Extracted records: Begin

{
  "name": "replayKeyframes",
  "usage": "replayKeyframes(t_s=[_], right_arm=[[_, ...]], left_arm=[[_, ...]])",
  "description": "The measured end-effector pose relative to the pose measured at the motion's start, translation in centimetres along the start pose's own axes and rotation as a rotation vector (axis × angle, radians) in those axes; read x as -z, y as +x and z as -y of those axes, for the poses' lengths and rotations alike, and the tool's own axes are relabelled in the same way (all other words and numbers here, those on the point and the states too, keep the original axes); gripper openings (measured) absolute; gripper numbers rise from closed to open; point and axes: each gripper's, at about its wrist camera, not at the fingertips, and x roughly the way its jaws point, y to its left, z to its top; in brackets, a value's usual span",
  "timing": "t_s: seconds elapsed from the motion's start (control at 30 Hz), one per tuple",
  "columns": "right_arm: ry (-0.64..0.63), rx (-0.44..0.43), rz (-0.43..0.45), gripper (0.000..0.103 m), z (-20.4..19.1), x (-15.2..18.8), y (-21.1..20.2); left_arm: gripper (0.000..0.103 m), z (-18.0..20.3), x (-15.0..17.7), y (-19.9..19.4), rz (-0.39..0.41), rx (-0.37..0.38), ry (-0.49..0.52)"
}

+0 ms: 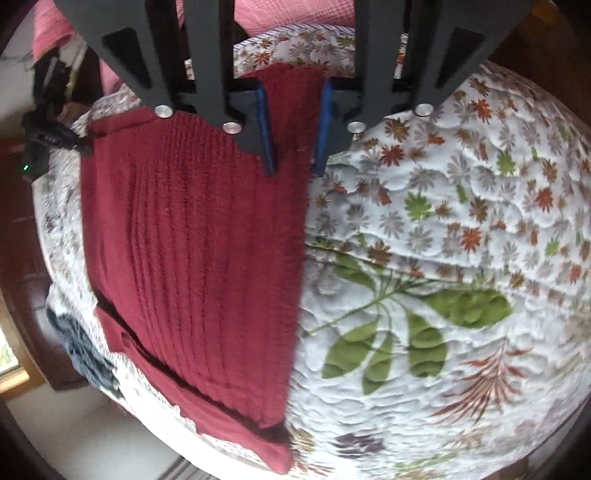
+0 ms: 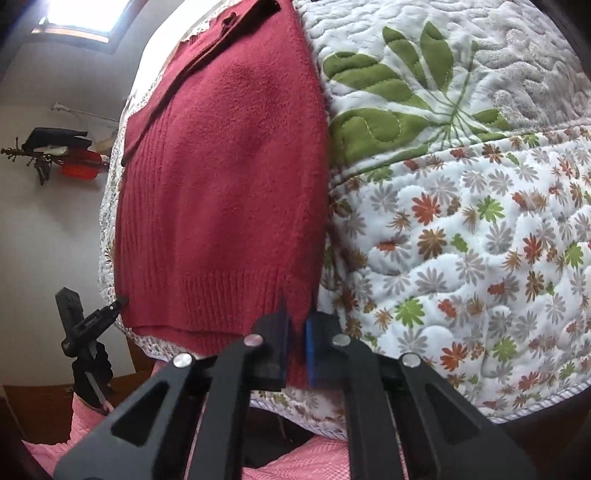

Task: Fold small clothes
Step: 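Move the right tool to the sweater hem and grasp it while the left tool grasps the hem too, then lift the hem with both tools and fold it toward the collar, then open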

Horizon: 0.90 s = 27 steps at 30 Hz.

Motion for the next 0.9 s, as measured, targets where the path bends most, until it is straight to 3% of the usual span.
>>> replayKeyframes(t_s=[0.2, 0.4, 0.63, 0.9], right_arm=[[-0.022, -0.104, 0.048, 0.005, -0.6, -0.2, -2.6], [0.004, -0.215, 0.124, 0.005, -0.8, -2.5, -6.0], [0.012, -0.244, 0.182, 0.005, -1.1, -7.4, -7.8], [0.038, -0.233, 0.182, 0.005, -1.3, -14.3, -5.9]], left_arm=[[0.007, 1.0, 0.4, -1.5, 0.033, 0.082, 0.005], [0.007, 1.6, -2.5, -4.4, 0.125, 0.191, -0.033], [0.007, 2.1, -7.3, -4.8, 0.189, 0.196, -0.014], [0.007, 2.4, -13.2, -1.6, 0.202, 0.195, -0.034]])
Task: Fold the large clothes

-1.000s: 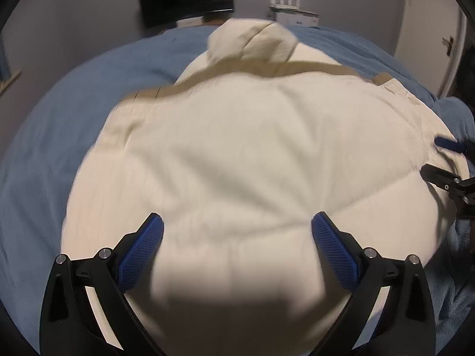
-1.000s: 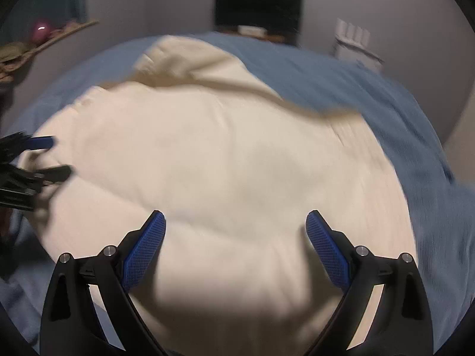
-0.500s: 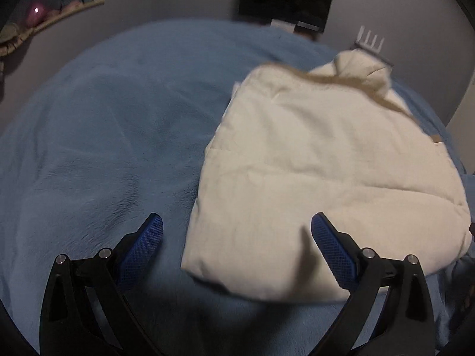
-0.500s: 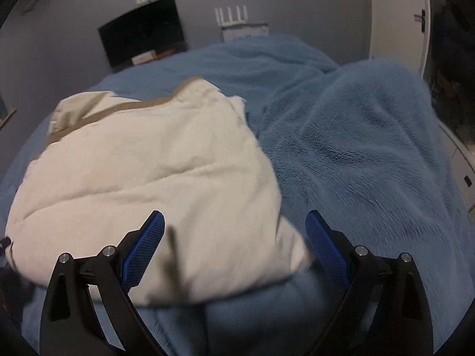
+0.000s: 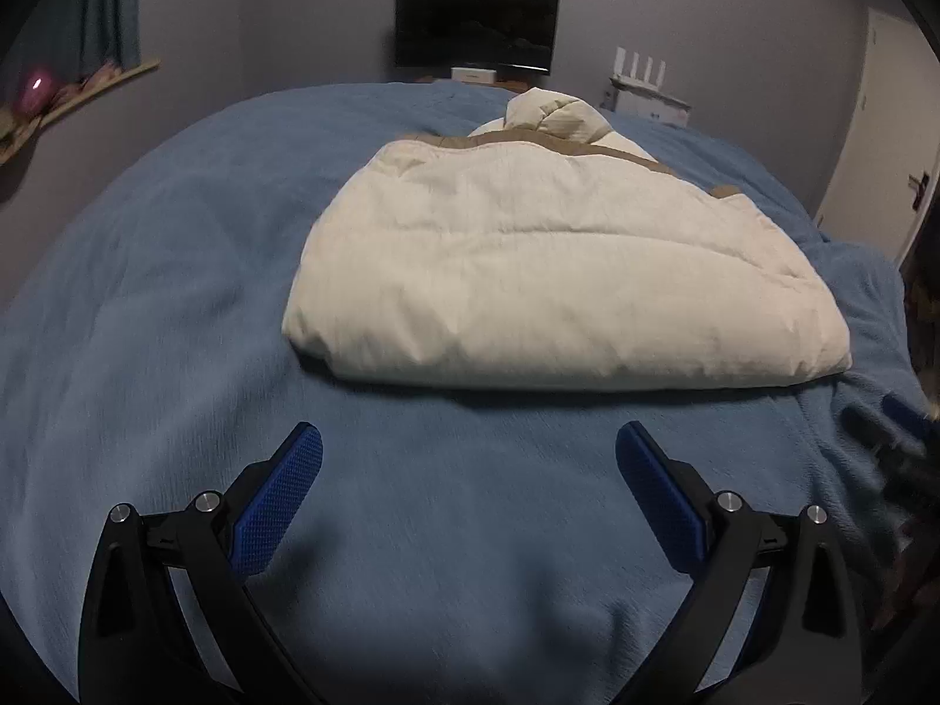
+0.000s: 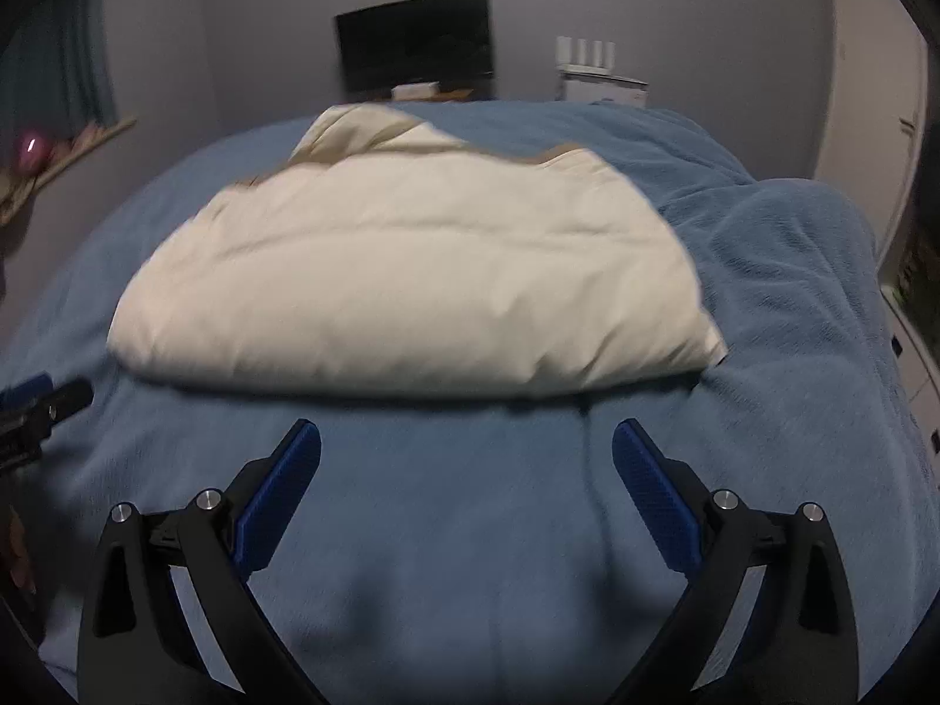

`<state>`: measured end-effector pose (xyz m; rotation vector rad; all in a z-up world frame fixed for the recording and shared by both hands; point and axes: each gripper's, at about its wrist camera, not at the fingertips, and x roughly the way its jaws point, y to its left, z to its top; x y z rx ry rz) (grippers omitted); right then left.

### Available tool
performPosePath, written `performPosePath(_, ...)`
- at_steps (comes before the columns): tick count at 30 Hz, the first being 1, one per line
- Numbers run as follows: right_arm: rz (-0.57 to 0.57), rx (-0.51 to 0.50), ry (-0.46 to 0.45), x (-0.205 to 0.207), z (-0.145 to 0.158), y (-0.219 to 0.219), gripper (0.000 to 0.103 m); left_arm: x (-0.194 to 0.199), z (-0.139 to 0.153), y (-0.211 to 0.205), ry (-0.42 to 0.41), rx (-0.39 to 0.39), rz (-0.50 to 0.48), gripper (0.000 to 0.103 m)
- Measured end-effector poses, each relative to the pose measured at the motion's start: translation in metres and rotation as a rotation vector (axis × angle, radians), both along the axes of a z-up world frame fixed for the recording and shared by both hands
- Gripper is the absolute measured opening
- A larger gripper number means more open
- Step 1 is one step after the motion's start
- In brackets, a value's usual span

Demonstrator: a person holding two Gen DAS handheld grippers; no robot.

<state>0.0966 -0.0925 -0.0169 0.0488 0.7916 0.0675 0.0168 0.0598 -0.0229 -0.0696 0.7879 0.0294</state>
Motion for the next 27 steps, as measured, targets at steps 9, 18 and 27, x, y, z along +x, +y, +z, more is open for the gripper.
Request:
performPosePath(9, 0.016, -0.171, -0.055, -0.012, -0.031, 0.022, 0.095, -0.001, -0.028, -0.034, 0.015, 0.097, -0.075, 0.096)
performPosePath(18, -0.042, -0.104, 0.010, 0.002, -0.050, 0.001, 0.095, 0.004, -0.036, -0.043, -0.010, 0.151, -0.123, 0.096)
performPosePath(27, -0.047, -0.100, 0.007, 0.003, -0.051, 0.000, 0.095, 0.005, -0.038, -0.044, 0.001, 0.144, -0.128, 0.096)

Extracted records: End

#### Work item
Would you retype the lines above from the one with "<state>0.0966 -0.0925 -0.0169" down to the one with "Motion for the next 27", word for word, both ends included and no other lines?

#### Output of the task
<state>0.0966 -0.0925 -0.0169 0.0488 0.7916 0.0675 0.0168 0.0598 -0.0229 -0.0696 0.7879 0.0294</state>
Motion for the next 27 steps, as measured, targets at steps 9, 18 and 27, x, y, z along +x, +y, +z, more is open for the gripper.

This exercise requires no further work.